_INSTRUCTIONS TO FOLLOW_.
Search the lines of the records for the word "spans", and copy every line that has it.

_DATASET EXCERPTS_.
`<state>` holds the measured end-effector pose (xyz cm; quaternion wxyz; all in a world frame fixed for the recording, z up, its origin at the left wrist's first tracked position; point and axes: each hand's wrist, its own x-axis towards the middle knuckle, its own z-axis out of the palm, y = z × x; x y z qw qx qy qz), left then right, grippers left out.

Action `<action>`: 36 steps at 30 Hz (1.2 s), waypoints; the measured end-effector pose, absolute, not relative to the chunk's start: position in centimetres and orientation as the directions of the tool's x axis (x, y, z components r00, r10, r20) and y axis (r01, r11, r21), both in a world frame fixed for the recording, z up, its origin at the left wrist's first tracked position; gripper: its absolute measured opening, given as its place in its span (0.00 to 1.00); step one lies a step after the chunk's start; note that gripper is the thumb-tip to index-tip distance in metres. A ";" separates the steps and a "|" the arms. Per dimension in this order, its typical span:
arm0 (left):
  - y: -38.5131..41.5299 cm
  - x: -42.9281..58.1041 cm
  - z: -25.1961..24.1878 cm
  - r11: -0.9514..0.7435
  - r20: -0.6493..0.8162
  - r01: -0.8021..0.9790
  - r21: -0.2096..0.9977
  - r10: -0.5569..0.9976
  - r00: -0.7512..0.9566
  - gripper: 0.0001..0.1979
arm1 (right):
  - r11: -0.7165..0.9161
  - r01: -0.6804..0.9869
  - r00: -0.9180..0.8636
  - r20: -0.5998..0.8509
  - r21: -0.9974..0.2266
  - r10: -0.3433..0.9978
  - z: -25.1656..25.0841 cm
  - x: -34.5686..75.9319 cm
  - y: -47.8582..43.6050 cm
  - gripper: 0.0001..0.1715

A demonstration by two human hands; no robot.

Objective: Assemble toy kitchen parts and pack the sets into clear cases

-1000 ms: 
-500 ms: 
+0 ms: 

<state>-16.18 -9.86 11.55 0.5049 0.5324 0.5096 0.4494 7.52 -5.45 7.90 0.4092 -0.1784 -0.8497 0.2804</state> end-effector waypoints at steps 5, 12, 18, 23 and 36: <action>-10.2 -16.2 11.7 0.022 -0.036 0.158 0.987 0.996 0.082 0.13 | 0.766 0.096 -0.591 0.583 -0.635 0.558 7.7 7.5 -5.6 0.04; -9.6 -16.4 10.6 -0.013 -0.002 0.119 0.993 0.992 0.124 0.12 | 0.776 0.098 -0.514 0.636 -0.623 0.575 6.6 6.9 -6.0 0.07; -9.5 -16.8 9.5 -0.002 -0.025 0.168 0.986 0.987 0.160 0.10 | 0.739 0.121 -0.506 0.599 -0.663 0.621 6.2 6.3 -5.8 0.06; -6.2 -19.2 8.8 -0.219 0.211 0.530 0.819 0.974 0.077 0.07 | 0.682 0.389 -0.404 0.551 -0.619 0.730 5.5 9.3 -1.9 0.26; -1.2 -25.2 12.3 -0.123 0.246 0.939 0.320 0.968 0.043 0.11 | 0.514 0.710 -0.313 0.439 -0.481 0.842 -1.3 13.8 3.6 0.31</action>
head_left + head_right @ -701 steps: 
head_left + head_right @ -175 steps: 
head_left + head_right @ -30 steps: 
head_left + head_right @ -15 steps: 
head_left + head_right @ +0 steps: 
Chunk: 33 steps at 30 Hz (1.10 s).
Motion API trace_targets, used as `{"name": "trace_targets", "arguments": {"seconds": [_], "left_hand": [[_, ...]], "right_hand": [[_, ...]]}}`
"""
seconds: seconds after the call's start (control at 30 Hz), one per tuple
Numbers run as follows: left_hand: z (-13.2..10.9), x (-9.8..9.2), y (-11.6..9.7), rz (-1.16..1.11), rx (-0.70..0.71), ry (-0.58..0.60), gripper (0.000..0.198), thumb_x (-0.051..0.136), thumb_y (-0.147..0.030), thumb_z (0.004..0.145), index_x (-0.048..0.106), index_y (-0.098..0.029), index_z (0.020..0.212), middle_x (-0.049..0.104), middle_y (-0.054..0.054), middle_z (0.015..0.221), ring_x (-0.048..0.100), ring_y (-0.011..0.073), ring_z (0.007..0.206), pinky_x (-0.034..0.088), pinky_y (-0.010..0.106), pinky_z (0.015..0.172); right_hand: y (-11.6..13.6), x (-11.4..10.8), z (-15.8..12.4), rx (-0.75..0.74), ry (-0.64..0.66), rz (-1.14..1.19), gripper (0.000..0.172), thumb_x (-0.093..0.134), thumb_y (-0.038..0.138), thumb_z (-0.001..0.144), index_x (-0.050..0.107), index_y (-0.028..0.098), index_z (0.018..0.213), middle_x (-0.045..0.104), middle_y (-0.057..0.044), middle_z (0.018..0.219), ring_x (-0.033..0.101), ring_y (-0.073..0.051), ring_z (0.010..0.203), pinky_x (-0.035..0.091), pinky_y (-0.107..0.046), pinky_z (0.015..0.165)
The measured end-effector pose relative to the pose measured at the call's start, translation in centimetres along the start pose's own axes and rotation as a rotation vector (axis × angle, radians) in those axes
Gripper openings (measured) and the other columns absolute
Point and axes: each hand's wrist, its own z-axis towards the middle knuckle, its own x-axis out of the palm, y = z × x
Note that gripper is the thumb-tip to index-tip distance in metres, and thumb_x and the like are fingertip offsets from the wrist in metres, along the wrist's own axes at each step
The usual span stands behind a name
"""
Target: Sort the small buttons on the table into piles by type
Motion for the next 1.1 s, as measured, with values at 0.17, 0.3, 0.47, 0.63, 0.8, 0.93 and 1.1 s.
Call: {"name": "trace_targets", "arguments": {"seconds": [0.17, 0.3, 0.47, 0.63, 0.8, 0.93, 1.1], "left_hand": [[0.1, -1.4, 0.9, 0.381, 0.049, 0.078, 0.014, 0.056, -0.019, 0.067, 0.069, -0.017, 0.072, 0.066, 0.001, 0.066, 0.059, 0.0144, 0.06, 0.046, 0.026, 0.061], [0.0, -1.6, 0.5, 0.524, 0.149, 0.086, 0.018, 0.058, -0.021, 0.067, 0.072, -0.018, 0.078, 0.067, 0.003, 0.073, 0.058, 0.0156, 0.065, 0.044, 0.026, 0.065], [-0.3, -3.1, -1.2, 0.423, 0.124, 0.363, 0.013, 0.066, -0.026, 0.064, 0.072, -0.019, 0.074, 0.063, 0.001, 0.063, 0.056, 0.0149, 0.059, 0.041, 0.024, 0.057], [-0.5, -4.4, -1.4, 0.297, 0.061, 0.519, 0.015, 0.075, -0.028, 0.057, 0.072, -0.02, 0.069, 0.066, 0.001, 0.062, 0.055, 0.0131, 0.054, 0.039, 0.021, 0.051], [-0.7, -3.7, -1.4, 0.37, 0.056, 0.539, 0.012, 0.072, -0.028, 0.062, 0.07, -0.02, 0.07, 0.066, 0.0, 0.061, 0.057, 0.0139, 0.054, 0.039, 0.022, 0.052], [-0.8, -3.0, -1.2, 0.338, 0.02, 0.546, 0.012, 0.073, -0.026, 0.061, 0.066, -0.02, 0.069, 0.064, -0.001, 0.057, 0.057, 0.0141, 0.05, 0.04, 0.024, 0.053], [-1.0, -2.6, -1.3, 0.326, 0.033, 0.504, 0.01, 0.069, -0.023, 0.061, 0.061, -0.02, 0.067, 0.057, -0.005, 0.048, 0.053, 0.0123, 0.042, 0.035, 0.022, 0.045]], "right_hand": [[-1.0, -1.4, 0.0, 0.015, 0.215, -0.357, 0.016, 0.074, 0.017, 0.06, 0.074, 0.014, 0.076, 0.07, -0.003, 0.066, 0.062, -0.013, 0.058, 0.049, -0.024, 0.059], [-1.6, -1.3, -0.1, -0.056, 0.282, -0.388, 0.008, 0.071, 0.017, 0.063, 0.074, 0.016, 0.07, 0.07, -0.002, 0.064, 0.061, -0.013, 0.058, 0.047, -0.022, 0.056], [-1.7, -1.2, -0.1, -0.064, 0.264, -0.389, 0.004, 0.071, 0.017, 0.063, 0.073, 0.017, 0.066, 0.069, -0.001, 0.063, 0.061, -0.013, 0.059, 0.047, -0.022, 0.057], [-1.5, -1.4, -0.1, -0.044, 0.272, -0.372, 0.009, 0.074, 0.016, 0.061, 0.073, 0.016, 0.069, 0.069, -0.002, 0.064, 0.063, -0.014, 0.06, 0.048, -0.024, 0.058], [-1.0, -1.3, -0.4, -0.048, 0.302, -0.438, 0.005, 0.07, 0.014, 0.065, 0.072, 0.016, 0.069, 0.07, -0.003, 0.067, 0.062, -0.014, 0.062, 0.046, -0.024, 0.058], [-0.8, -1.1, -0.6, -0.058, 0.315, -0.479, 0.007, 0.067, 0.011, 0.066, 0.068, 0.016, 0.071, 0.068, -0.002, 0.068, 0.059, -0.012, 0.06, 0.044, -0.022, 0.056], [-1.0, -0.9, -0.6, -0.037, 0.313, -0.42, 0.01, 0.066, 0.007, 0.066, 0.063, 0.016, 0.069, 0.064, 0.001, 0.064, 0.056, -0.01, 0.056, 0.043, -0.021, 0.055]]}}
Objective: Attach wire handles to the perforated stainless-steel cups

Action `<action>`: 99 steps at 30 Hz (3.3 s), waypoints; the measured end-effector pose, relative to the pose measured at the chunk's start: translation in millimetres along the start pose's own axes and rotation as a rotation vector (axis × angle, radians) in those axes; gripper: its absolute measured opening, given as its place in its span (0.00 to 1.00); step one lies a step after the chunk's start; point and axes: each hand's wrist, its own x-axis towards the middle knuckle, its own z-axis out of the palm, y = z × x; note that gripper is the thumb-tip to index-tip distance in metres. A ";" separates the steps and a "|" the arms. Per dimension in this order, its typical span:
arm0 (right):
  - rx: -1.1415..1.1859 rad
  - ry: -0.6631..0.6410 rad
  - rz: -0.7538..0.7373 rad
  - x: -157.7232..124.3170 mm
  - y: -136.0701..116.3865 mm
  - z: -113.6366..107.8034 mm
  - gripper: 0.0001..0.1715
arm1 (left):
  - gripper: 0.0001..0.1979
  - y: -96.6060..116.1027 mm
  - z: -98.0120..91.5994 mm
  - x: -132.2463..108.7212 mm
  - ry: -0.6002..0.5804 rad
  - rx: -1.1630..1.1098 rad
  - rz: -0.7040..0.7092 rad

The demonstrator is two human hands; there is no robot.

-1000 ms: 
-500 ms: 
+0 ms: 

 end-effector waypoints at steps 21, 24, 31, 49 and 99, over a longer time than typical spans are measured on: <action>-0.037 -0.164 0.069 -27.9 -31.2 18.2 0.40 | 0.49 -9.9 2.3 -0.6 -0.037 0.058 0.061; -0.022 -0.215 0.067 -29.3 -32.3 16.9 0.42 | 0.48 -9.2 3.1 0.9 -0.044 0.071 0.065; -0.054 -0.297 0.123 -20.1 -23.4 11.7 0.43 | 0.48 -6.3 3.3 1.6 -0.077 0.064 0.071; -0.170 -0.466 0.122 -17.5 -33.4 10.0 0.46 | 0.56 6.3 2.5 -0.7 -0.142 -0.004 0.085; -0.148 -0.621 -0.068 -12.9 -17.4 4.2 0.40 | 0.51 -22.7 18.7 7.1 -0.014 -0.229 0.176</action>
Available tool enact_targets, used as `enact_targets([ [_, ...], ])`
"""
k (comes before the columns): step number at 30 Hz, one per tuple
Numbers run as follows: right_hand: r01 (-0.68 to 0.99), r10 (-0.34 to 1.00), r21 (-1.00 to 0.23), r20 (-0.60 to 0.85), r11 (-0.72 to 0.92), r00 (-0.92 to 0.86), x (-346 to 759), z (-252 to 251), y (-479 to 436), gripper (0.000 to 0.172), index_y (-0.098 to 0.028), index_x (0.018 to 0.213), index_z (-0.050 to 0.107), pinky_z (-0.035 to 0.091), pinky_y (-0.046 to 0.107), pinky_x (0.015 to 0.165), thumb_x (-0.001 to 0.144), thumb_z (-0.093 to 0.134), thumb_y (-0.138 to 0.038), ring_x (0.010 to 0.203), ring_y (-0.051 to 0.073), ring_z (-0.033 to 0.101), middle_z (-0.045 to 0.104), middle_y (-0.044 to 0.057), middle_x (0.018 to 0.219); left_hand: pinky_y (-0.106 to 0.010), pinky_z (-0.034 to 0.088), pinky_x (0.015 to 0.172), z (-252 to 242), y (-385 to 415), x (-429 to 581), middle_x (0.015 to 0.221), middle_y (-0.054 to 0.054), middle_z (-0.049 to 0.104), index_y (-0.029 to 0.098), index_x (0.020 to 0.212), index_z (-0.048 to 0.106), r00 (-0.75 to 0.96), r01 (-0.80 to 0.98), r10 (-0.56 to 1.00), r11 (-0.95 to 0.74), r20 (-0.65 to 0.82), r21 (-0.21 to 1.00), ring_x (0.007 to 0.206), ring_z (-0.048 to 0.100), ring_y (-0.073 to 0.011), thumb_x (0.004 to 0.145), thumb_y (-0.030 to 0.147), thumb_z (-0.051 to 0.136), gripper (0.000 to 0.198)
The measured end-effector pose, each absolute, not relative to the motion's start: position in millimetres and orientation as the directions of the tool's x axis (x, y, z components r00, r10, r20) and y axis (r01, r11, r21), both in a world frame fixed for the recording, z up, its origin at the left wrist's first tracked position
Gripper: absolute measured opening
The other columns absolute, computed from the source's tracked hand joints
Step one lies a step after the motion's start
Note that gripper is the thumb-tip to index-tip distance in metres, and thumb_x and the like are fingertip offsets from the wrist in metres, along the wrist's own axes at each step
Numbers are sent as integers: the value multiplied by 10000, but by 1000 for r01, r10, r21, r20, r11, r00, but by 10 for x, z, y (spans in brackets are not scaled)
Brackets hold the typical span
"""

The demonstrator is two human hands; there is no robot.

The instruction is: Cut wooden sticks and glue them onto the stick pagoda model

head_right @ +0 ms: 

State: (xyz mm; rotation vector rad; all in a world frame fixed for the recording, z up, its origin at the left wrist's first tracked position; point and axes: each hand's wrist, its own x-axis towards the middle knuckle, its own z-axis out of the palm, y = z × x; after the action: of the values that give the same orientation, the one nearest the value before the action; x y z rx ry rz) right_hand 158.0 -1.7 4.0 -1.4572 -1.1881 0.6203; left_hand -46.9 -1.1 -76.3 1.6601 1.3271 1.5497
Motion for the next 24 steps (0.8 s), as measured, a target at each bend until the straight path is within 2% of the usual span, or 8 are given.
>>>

_WRITTEN RESPONSE_.
 end-effector waypoints at steps 21, 24, 31, 49 and 99, over a longer time than typical spans are measured on: <action>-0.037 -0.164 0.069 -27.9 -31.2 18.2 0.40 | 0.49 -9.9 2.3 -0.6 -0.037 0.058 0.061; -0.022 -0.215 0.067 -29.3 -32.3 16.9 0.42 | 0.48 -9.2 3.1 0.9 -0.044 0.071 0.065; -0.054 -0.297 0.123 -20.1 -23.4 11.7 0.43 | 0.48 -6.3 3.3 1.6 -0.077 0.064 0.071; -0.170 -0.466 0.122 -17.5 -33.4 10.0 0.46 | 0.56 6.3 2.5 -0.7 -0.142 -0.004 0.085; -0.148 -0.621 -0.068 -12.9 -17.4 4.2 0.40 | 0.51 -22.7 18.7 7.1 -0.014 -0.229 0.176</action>
Numbers are sent as integers: the value multiplied by 10000, but by 1000 for r01, r10, r21, r20, r11, r00, but by 10 for x, z, y (spans in brackets are not scaled)

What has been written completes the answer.